WORK ITEM >>
Looking at the listing below, give the number of lines in which the string "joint" appears, and add nothing else.

*** THE DATA Section Begins ***

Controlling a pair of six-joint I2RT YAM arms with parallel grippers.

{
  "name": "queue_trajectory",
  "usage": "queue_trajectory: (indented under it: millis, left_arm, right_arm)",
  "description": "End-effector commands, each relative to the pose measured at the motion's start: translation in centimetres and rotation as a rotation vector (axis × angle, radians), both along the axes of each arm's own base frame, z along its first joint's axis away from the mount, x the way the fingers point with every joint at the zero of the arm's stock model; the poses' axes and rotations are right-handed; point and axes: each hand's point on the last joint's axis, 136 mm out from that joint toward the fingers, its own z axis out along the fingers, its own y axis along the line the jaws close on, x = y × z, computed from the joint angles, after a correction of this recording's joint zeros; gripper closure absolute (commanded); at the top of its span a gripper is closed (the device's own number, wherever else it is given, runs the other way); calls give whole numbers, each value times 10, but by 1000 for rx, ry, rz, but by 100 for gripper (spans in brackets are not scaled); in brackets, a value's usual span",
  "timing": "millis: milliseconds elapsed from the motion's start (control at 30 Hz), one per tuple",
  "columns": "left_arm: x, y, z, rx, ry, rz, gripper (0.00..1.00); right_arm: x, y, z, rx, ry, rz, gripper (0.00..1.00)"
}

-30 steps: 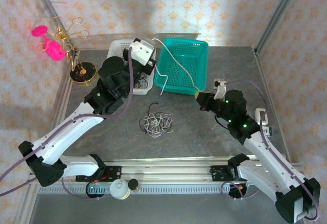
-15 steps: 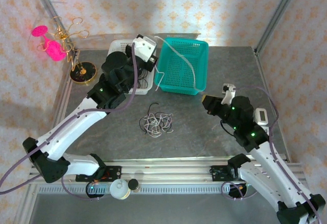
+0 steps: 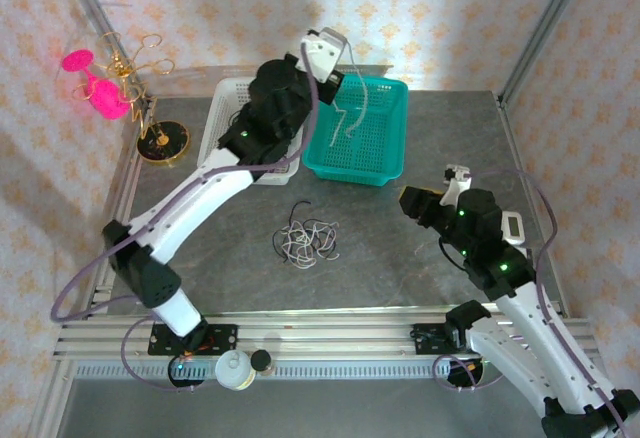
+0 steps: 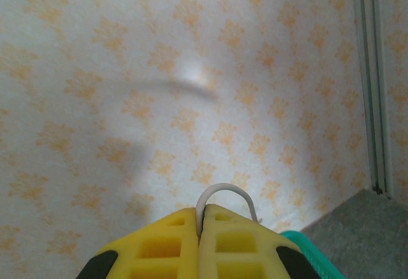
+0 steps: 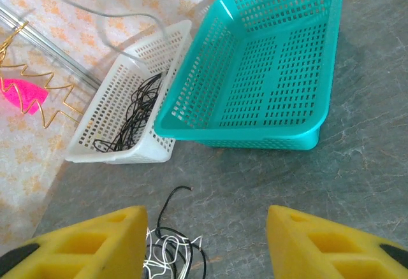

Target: Untangle the cables

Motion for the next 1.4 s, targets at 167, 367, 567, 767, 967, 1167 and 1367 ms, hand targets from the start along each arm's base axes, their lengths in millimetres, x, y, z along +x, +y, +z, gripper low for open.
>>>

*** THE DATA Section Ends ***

RESPONSE AREA >>
2